> [Problem to solve]: Retype the listing below, keeping every line the same.

> [Stored data]:
>>>

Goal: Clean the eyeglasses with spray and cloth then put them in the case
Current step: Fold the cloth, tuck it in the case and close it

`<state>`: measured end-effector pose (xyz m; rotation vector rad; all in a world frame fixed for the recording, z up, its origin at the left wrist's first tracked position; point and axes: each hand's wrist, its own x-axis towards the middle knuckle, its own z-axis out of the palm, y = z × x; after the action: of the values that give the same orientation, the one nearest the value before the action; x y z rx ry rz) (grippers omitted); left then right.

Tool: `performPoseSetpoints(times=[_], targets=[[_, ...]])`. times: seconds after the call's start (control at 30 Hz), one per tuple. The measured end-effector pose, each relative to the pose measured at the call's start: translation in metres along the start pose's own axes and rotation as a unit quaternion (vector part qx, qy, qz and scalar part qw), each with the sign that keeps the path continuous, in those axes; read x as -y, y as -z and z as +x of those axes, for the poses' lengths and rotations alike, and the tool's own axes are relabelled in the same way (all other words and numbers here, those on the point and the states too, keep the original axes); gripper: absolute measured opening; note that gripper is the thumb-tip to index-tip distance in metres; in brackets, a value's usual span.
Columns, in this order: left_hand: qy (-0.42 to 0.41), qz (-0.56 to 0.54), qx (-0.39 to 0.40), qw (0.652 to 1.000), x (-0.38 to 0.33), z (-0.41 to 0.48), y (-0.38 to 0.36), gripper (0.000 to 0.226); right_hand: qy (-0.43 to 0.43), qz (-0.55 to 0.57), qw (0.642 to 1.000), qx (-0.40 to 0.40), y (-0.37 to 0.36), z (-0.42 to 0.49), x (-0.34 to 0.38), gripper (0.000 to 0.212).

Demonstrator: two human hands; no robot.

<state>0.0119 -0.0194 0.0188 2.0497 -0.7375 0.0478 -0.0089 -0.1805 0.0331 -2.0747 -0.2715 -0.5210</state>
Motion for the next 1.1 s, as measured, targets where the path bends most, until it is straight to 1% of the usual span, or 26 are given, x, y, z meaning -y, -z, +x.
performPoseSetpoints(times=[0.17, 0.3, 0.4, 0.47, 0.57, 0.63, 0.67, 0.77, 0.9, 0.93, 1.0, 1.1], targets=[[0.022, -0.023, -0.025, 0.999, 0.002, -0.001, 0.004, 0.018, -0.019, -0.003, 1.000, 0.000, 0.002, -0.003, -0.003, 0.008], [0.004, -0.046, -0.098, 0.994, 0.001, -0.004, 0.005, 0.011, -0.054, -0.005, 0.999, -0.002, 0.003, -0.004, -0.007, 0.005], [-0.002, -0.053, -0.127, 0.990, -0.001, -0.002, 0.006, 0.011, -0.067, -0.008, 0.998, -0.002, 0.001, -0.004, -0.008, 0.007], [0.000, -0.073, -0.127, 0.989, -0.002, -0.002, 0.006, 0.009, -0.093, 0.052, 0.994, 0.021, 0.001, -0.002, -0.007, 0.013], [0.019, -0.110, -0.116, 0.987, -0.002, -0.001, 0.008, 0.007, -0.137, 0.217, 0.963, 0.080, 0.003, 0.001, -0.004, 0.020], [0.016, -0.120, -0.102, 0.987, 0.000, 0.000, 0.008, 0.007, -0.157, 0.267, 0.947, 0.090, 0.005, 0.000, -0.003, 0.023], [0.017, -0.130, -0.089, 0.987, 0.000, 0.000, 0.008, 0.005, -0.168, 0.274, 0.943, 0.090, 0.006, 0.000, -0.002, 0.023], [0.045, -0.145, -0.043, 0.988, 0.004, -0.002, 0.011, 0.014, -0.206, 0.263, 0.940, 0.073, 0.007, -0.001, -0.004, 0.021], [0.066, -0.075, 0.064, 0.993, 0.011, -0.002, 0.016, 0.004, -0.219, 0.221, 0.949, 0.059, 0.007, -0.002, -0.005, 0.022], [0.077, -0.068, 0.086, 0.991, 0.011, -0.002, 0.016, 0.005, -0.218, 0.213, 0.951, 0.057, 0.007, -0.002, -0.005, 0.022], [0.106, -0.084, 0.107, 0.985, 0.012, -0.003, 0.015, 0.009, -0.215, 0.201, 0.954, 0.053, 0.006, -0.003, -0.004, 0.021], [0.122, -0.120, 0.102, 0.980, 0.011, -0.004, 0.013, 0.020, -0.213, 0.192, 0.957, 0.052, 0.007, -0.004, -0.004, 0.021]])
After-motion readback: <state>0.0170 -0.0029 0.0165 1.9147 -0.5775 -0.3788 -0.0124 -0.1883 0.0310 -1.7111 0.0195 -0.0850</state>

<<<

> [Solution below]:
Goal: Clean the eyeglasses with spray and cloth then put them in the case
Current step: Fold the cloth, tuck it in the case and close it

`<state>`: measured end-effector pose (xyz m; rotation vector rad; all in a world frame fixed for the recording, z up, its origin at the left wrist's first tracked position; point and axes: each hand's wrist, its own x-axis towards the middle knuckle, its own z-axis out of the palm, y = z × x; after the action: of the values that give the same orientation, the one nearest the value before the action; x y z rx ry rz) (grippers omitted); left then right.

Tool: `performPoseSetpoints(times=[_], targets=[[_, ...]])`. times: seconds after the call's start (control at 30 Hz), one per tuple. The measured end-effector pose, each relative to the pose measured at the call's start: translation in metres along the start pose's own axes and rotation as a unit quaternion (vector part qx, qy, qz and scalar part qw), each with the sign that keeps the path continuous, in those axes; read x as -y, y as -z and z as +x of those axes, for the poses' lengths and rotations alike, and the tool's own axes are relabelled in the same way (all other words and numbers here, those on the point and the states too, keep the original axes); gripper: absolute measured opening; note that gripper is the thumb-tip to index-tip distance in metres; in brackets, a value's usual span.
Columns, in this order: left_hand: qy (-0.42 to 0.41), qz (-0.56 to 0.54), qx (-0.39 to 0.40), qw (0.652 to 1.000), x (-0.38 to 0.33), z (-0.41 to 0.48), y (-0.38 to 0.36), gripper (0.000 to 0.226); right_hand: qy (-0.43 to 0.43), qz (-0.55 to 0.57), qw (0.642 to 1.000), qx (-0.40 to 0.40), y (-0.37 to 0.36), z (-0.42 to 0.49), x (-0.34 to 0.38), gripper (0.000 to 0.212).

Demonstrator: two human hands; no robot.

<state>0.0119 -0.0194 0.0188 2.0497 -0.7375 0.0478 -0.0089 -0.1805 0.0331 -2.0747 -0.2715 -0.5210</state>
Motion for the next 1.1 s, as measured, targets where the path bends most, until it is straight to 1% of the usual span, or 26 are given, x, y, z meaning -y, -z, +x.
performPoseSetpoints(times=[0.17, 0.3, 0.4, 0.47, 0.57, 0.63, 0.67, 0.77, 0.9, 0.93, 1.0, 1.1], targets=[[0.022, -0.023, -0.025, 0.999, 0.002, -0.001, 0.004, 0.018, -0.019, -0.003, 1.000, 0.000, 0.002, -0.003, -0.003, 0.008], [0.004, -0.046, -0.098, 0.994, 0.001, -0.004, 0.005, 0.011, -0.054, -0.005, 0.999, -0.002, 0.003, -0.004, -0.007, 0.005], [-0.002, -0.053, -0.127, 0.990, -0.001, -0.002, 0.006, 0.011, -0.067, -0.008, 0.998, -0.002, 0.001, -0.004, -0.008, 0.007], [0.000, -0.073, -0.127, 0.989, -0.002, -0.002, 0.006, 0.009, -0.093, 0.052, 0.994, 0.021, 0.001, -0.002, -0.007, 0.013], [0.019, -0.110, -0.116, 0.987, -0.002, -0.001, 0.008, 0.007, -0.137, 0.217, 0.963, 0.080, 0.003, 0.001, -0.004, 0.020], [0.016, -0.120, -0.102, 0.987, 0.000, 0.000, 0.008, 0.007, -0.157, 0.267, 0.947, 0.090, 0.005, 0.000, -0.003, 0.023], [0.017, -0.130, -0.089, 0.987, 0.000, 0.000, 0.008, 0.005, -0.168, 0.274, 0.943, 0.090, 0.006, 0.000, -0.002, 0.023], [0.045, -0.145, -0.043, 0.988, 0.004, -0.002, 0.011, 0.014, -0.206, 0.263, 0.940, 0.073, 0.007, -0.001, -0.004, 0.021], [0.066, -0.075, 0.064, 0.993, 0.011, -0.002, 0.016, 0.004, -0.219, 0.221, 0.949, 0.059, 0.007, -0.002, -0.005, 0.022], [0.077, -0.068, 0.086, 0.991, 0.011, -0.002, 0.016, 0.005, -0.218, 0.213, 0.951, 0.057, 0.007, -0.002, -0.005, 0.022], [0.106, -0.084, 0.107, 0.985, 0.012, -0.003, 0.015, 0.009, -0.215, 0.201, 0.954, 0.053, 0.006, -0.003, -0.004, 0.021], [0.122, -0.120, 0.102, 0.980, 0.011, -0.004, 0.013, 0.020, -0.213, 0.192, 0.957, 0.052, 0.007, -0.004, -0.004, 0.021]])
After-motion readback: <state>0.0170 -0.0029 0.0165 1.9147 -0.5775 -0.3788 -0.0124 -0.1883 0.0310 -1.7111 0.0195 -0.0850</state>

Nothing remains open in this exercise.